Sullivan would then go inactive from the company for the next couple of months, following Booker T's heel turn, but returned at the Victory Road pay-per-view during the main event between her husband and Samoa Joe, also turning heel in the process by making the three-count herself, allowing her husband to win the TNA World Heavyweight Championship. Sullivan continued to accompany Booker to the ring for his matches, the duo joined The Main Event Mafia in October of that year. On the November 20, 2008, episode of Impact! Sullivan was challenged to a match with ODB at Final Resolution, which she accepted, at the event alongside The Beautiful People (Angelina Love and Velvet Sky), Sullivan's team lost to ODB, Taylor Wilde and Roxxi. Sullivan began arguing and disagreeing with fellow Main Event Mafia valet, Jenna Morasca, leading to a backstage catfight on the May 28, 2009, episode of Impact! this led to Sullivan challenging Morasca to a singles match at Victory Road. Sullivan with Sojournor Bolt in her corner, lost to Morasca who had Awesome Kong in her corner. Their match is infamously known as one of the worst professional wrestling matches in history, during the match the fans in the arena began turning their back to the match in protest. Wrestling journalist Dave Meltzer gave the match minus five stars.
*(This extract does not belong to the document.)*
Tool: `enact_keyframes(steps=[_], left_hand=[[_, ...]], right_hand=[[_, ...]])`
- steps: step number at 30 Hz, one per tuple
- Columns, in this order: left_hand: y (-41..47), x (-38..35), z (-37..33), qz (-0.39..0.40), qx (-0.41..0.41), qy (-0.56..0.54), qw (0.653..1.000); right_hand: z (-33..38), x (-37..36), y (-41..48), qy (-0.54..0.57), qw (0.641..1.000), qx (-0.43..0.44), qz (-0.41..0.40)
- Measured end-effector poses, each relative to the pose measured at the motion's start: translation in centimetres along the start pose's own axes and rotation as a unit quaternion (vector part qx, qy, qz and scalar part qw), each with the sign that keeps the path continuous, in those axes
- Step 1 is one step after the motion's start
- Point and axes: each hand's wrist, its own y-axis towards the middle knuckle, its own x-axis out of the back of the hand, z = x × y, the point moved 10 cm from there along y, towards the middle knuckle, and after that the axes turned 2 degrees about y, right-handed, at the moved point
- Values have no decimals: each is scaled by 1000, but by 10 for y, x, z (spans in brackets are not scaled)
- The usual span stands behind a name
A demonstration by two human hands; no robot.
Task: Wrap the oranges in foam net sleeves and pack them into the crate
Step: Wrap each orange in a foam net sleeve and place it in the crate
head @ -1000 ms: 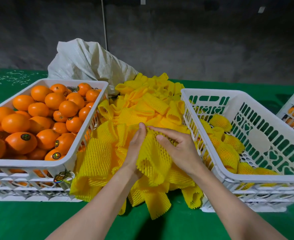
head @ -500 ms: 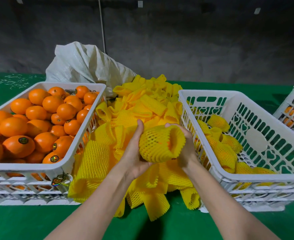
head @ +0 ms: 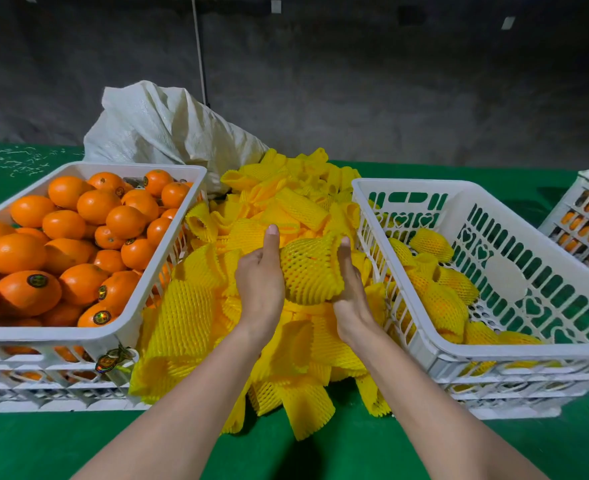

Sullivan then went on to compete in the TNA Knockout Tag Team Championship tournament teaming with Traci Brooks, representing The Main Event Mafia, they were eliminated in the first round after losing to Awesome Kong and Raisha Saeed, in Sullivan's last televised wrestling match. Sullivan and Booker T's final appearance for the company was at Bound for Glory, before being granted their release from the company. Sullivan then ultimately retired from wrestling.

=== Reality of Wrestling (2005–present) ===
In 2005 Sullivan and Huffman founded wrestling school and independent promotion, Reality of Wrestling. The promotion works alongside local charities, including the Fight For Kids Foundation, which helps children stay off the streets and gives them benefits towards better lives. Sullivan works as a coach for the promotion. On October 29, 2024, ROW became an independent wrestling school for the WWE's developmental program designed for the independent wrestlers called WWE ID, short for WWE Independent Development.

=== Return to WWE (2022–present) ===
In 2013 Sullivan appeared at the WWE Hall of Fame to watch her husband be inducted. In 2021, WWE listed Sullivan was acknowledged as one of the women who made a large impact as a valet in the WWE. The following year it was announced she would be inducted in to the WWE Hall of Fame. Sullivan appeared on the May 1, 2023, episode of RAW alongside her husband to announce the draft picks for the 2023 WWE Draft. At the 2025 Evolution pay-per-view, Sullivan was once again acknowledged as one of the pioneers of women's wrestling in WWE history.

== Personal life ==
Sullivan and Huffman began dating while they both worked for WCW, the couple married in February 2005. She has a stepson Brandon, from a relationship Huffman had in high school. Sullivan gave birth to twins, a boy and a girl, named Kendrick and Kennedy on August 5, 2010.

== Filmography ==

Film and television
| Year | Title | Role | Notes |
| 1999 | WCW Nitro Girls Swimsuit Calendar Special | Storm | TV special |
| 2000 | BET Tonight with Ed Gordon | Self; guest | 1 episode |
| Ready to Rumble | Storm |  |
| 2002 | WWF Divas: Sex on the Beach | Sharmell | TV special |
| WWF Divas: Tropical Pleasure | Sharmell | Direct to DVD |
| 2007 | WWE 2007 Hall of Fame | Self; guest | TV special |
| Family Feud | Self; contestant | 5 episodes |
| 2008 | TNA Today | Sharmell | 1 episode |
| 2012 | WWE 2012 Hall of Fame | Self; guest | TV special |
| 2013 | WWE 2013 Hall of Fame | Self; guest | TV special |
| 2014 | WWE 2014 Hall of Fame | Self; guest | TV special |
| 2016 | WWE 24 | Self; guest | 1 episode |
| WWE 2016 Hall of Fame | Self; guest | TV special |
| 2017 | WWE 2017 Hall of Fame | Self; guest | TV special |
| 2020 | BKS, Best Kept Secret | Jackie Collins | TV film |
| 2021 | Bigger | Stella | 1 episode |
| Biography: WWE Legends | Self; feature | 1 episode |
| WWE's Most Wanted Treasures | Self; feature | 1 episode |
| 2022 | WWE 2022 Hall of Fame | Self; inductee | TV special |
| Mike | City council member | 1 episode |
| 2023 | Chicago P.D. | Judge | 1 episode |
| 2024 | Who Killed WCW? | Self; interviewee | Documentary, 2 episodes |
| Sundown | Jewel Richards |  |
| 2025 | WWE 2025 Hall of Fame | Self; guest | TV special |

==Championships and accomplishments==
===Beauty pageant===
- Miss Black America
  - Miss Black America (1991)

===Professional wrestling===
- Wrestling Observer Newsletter
  - Worst Worked Match of the Year (2009) vs. Jenna Morasca at Victory Road
- WWE
  - WWE Hall of Fame (Class of 2022)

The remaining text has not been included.